What the task requires: Exclude the pictures from your copy, and reproduce each entry below verbatim.

Exercise data:

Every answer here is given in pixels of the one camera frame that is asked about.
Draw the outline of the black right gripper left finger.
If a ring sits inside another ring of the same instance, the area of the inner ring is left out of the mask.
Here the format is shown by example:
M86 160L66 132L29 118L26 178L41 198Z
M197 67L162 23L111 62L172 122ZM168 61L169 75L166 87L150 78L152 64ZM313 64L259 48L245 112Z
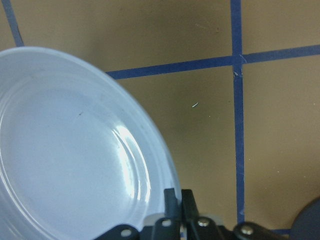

Answer space:
Every answer here is given in pixels of the one camera frame that is asked about.
Draw the outline of the black right gripper left finger.
If a ring sits inside another ring of the same instance, the area of the inner ring is left out of the mask.
Here the format is shown by example:
M86 160L66 132L29 118L26 178L41 198Z
M197 67L162 23L111 62L172 122ZM168 61L169 75L166 87L150 78L152 64ZM313 64L259 48L245 112Z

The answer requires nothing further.